Hairstyles and Attitudes

FA Stuart & Bret Ruckman, 1980
CREATED 
UPDATED 

Description

The Ruckmans recommend starting this route by climbing the face to the right of the Dragon Arch, which involves 5.8 face moves up and around the precarious-looking stack of blocks on widely spaced gear. The gritty face above leads to a dihedral that is home to - wait for it - a right-leaning LCC crack!!

Lieback this awkward beast using the occasional jam and face feature until you can pull onto a slab just above the Dragon Arch anchor. From there, a few slab moves bring you to a bolted belay. Bring up your second and rap or shred your rope trying to lower.

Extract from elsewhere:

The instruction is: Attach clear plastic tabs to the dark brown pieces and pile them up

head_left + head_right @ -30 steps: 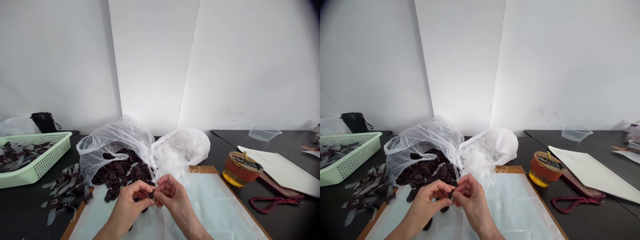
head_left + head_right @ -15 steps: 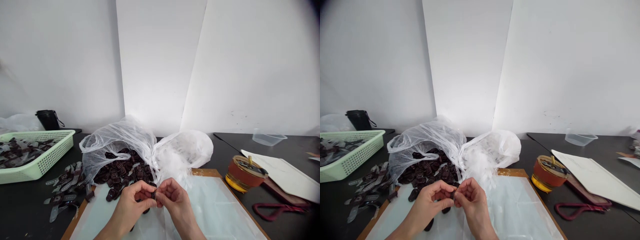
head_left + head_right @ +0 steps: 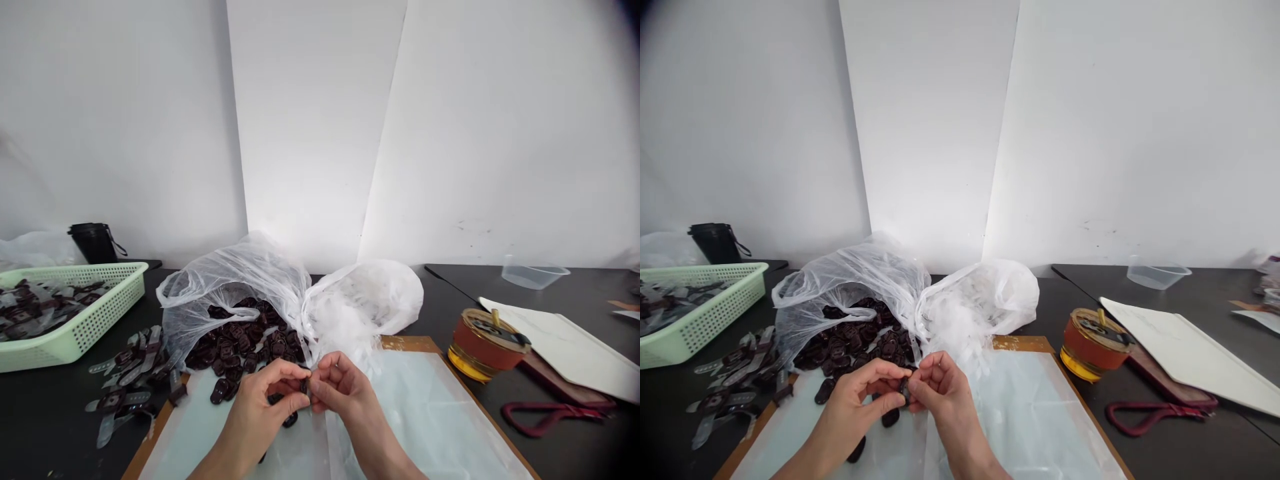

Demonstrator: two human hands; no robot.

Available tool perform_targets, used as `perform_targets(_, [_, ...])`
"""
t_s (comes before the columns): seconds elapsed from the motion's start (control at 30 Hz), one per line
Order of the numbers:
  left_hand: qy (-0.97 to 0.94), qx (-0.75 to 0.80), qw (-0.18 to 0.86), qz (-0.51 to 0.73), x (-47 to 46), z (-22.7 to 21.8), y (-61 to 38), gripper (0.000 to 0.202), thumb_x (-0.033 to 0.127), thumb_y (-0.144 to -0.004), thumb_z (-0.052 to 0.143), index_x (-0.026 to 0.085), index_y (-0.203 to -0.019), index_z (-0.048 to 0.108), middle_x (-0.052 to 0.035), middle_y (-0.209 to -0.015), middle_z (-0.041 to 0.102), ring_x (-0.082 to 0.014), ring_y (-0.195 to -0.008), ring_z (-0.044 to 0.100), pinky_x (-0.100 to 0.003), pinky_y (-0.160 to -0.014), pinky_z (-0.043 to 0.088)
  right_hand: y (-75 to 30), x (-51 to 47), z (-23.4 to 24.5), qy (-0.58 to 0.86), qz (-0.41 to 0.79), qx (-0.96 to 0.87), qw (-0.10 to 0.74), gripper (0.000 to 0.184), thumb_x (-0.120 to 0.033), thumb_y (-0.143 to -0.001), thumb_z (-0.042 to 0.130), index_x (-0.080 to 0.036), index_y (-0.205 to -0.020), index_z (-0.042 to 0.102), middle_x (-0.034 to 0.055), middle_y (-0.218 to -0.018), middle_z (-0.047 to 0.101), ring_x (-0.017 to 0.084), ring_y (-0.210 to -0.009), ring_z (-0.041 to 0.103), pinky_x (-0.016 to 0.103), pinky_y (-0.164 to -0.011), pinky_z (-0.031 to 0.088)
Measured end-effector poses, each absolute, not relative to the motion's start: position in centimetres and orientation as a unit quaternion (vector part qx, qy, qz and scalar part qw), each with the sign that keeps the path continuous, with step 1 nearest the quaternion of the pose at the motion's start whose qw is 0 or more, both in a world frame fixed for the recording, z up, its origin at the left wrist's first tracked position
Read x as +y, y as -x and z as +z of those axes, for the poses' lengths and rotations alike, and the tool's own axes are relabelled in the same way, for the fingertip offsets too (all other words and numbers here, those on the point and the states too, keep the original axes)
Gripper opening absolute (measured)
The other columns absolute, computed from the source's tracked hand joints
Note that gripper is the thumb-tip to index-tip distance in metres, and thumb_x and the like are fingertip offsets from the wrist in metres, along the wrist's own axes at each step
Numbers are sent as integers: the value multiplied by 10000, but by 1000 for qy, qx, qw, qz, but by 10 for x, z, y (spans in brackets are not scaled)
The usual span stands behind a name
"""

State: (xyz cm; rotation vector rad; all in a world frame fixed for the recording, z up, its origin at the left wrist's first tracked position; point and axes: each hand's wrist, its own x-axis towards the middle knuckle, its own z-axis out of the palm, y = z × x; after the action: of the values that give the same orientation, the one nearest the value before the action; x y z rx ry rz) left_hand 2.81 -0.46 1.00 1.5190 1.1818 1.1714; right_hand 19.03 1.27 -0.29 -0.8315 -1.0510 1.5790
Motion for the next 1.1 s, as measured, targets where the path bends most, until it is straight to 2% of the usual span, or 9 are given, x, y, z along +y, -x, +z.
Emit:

Hairstyles is a worthy outing and would be loads more fun if it saw some traffic and cleaned up a bit. Get after it and fight the lean!!

Location

The recommended start is the same as

Dragon Arch

, a short groove/hand crack. Step out right just below the arch and head up the face toward a right-facing dihedral.

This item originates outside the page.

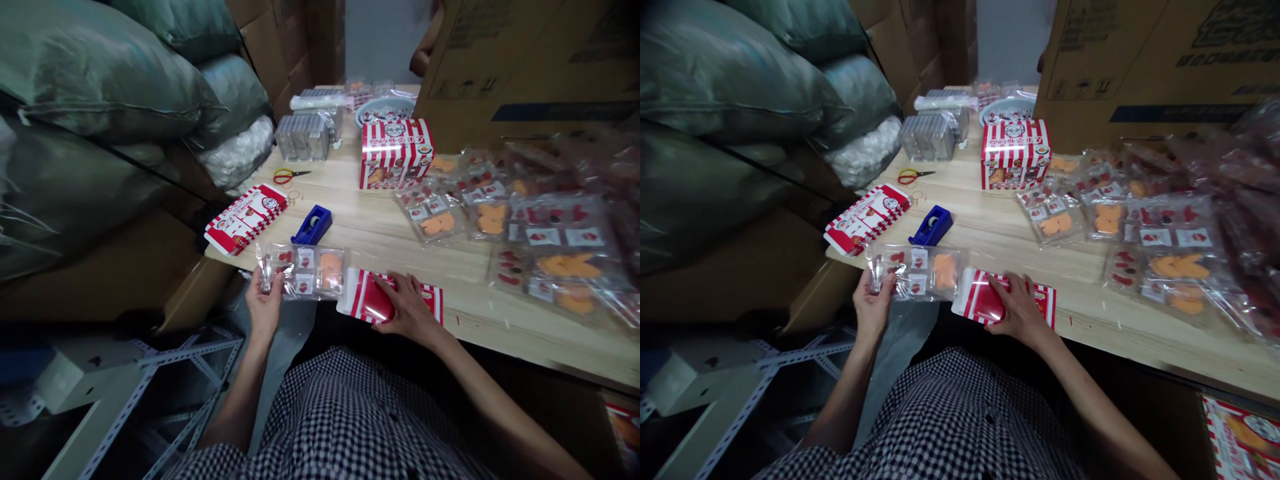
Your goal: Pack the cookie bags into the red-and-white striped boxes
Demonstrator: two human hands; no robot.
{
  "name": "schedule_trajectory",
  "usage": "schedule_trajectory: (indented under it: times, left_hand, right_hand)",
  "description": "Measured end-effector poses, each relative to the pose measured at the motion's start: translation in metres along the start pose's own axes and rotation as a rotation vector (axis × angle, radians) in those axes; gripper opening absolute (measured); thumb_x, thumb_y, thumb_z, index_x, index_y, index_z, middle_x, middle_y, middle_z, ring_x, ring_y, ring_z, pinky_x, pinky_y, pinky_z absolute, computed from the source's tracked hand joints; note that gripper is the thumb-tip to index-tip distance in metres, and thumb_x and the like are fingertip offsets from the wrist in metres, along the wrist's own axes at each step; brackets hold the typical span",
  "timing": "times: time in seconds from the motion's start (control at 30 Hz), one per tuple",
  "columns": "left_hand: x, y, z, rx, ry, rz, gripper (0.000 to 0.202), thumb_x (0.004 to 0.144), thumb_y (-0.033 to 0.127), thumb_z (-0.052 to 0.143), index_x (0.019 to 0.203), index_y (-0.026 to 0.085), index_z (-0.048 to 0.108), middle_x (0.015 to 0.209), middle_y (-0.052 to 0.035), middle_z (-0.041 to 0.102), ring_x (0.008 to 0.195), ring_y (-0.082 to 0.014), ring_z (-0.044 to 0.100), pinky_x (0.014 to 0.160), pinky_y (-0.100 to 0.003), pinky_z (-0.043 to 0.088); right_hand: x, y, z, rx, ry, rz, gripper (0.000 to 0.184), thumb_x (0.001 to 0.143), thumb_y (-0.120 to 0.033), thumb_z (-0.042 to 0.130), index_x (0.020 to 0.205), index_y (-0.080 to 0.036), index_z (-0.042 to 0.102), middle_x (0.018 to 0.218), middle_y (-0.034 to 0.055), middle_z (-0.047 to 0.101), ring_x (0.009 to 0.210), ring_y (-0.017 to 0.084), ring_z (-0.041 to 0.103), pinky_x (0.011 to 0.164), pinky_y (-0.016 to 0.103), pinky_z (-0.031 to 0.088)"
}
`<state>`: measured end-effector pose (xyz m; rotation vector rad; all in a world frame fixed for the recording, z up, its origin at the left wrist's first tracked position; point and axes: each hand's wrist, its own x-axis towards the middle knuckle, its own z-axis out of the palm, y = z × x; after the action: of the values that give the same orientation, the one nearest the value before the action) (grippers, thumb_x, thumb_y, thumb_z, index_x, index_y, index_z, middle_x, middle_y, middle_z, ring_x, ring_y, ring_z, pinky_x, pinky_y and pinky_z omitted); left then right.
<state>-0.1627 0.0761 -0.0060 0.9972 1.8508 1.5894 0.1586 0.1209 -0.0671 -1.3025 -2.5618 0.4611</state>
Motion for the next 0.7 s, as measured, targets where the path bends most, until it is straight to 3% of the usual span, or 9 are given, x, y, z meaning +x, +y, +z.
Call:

The alternate start involves scrambling up the loose and scrub oak filled gully to the east and following a treed ramp to the base of the dihedral.

Protection

This "hand crack" climbs suspiciously like a thin hands/finger crack lieback, meaning you can leave the hand-size pieces at home.

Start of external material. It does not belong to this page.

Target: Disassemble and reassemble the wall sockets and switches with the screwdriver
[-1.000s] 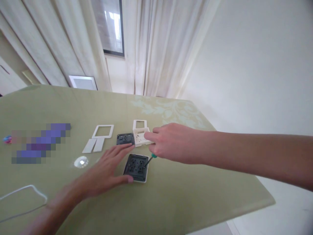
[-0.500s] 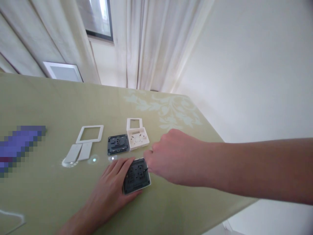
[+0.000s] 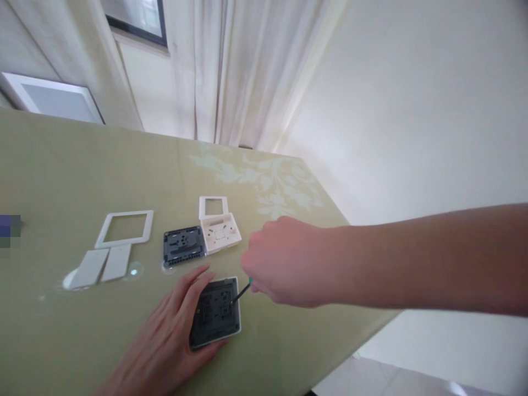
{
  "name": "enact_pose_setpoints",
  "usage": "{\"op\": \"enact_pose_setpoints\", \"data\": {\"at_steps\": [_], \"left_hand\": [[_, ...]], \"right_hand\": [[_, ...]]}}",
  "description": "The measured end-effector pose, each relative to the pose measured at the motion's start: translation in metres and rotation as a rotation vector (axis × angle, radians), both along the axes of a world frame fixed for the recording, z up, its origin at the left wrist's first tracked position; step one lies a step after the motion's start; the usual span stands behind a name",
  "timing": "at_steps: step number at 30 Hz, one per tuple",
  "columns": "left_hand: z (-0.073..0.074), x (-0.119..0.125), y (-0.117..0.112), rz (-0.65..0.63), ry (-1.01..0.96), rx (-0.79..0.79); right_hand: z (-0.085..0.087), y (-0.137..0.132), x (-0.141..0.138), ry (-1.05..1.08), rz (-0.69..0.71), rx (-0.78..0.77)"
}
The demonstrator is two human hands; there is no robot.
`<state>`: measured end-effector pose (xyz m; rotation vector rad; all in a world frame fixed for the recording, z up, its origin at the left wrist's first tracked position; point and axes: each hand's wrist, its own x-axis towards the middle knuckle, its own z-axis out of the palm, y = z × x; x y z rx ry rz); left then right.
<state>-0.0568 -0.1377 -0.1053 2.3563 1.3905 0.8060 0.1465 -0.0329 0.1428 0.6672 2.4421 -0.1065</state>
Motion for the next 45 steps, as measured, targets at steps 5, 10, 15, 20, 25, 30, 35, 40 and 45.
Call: {"op": "enact_pose_setpoints", "data": {"at_steps": [5,10,15,20,25,30,35,40,45], "left_hand": [[0.001,0.002,0.0,-0.006,-0.039,0.034],[0.001,0.005,-0.002,0.024,-0.029,0.087],[0.0,0.006,-0.003,0.038,-0.01,0.083],[-0.002,0.009,-0.004,0.04,-0.005,0.09],[0.001,0.01,-0.004,0.039,-0.031,0.117],[0.004,0.011,-0.003,0.042,-0.007,0.126],[0.004,0.01,-0.003,0.032,0.011,0.111],[0.004,0.01,-0.004,0.032,0.003,0.126],[0.005,0.012,-0.007,0.032,0.004,0.127]], "right_hand": [[0.009,-0.024,-0.009,0.112,0.442,0.008],[0.009,-0.018,-0.011,-0.041,0.422,-0.103],[-0.001,0.006,0.001,-0.077,-0.01,-0.014],[0.0,-0.009,-0.003,-0.095,-0.003,0.02],[0.009,-0.034,-0.014,0.011,0.457,-0.032],[0.004,-0.021,-0.011,0.004,0.292,-0.06],[-0.004,-0.002,-0.005,0.001,-0.273,-0.055],[0.002,-0.016,-0.013,-0.033,0.099,-0.001],[0.012,-0.028,-0.02,-0.047,0.613,-0.094]]}}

Gear from red C3 to a #1 with doubles on .5 and .75 (BD cams) will suffice, although a #3 can be dropped in the lower section and an extra .4 and #1 could find a home in the crack if you wanted to sew it up.

Medium to large nuts are also welcome.

Sling long at the start and try to keep the rope out of a couple of grooves, otherwise expect rope drag OF DOOM!

2-bolt anchor on the slab (shared with Toymaker's Dream) with fresh webbing and rap rings. Rap off into said gully, seems like it would take all of a 60m rope to get down.